Em relação à alfabetização, por exemplo, as professoras foram ensinadas a privilegiar o uso social da linguagem para que a criança construa seu conhecimento. Assim, o letramento ocorre quando lemos para as crianças, cantamos parlendas, promovemos brincadeiras, rodas de conversa e produção de histórias. Sem dúvida, são práticas importantes. Mas não será que deveríamos ensinar também as letras e seus sons?

Esse tipo de pergunta não pode ser respondida com achismo, teorias antigas ou pesquisas que observam como algumas poucas professoras trabalham. Para sabermos se uma forma de ensinar gera mais ou menos aprendizado que outra, é preciso realizar um experimento controlado. Vamos a um exemplo real.

Primeiro, avaliamos as habilidades de cada criança de uma determinada escola —por exemplo, na leitura de palavras. Cada habilidade receberá uma "nota", individualizada.

Depois, dividimos as turmas da escola em dois grupos, por sorteio. No grupo controle, as professoras continuam trabalhando como de costume —apenas promovendo o letramento. No grupo experimental, além do letramento, as crianças receberão instrução explícita para aprender a manipular os sons da fala e relacioná-los com as letras. Para isso, os professores passam por uma formação e recebem planos de aula, fichas de atividades ou jogos para utilizarem com os estudantes.

As turmas, então, são monitoradas ao longo do semestre. Ao fim desse período, todas as crianças são avaliadas novamente. Assim, temos para cada estudante um score (nota) anterior à intervenção educacional e outro posterior.

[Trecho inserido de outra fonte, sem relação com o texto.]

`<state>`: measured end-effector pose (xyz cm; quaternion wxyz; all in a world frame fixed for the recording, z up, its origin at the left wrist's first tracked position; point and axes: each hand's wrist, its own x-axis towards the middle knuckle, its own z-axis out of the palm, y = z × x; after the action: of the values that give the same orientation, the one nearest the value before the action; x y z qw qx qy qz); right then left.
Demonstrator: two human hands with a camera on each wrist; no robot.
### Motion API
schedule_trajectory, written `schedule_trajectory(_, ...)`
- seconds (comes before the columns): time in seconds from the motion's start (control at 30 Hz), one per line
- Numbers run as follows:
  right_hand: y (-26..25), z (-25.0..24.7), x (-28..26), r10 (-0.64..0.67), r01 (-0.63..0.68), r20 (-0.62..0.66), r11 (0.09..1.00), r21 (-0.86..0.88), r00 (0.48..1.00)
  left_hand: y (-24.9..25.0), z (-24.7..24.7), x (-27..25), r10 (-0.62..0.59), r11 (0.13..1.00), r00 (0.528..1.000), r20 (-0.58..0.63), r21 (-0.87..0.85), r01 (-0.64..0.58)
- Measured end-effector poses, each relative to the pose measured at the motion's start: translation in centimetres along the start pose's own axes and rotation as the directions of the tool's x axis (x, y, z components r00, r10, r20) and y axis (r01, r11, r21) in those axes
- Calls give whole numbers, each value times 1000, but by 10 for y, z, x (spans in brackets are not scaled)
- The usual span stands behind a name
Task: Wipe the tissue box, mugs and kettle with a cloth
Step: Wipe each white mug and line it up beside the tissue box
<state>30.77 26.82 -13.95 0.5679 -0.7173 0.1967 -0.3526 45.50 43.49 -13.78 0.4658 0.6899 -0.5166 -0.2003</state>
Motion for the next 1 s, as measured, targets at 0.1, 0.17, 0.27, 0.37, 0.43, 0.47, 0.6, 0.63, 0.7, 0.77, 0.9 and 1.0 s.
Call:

Esses scores permitem calcular as médias dos grupos e comparar o avanço das crianças que foram ensinadas como de costume (o grupo controle) com o avanço daquelas que receberam a nova didática (turmas experimentais). Se as notas do grupo experimental crescerem mais do que as do grupo de controle, então essa nova forma de ensinar gerou benefício para os estudantes.

Depois de décadas de pesquisas realizadas em vários países, um artigo da Johns Hopkins University sintetizou o que ocorreu em experimentos com mais de 11 mil crianças. Nas escolas que trabalhavam o letramento e que também ensinavam sistematicamente as crianças a relacionarem os sons da fala com as letras (consciência fonológica e fonêmica), os alunos da educação infantil aprenderam o dobro daqueles estudantes de escolas que só estimulavam o letramento.

No Brasil, vários pesquisadores de psicologia e fonoaudiologia encontraram ganhos similares. Um experimento feito com 351 crianças de famílias de baixa renda revelou que o ensino da consciência fonológica, utilizando jogos digitais lúdicos, gerou quatro vezes mais avanço em leitura e três vezes mais em escrita.

Neste início de ano letivo, vamos torcer para que os gestores educacionais busquem evidências sobre as formas mais eficazes de ensinar. Que estimulem e apoiem suas professoras a empregar essas práticas em sala. E que também destinem recursos para que as escolas possam medir e divulgar os resultados que essas mudanças causarão no aprendizado das crianças.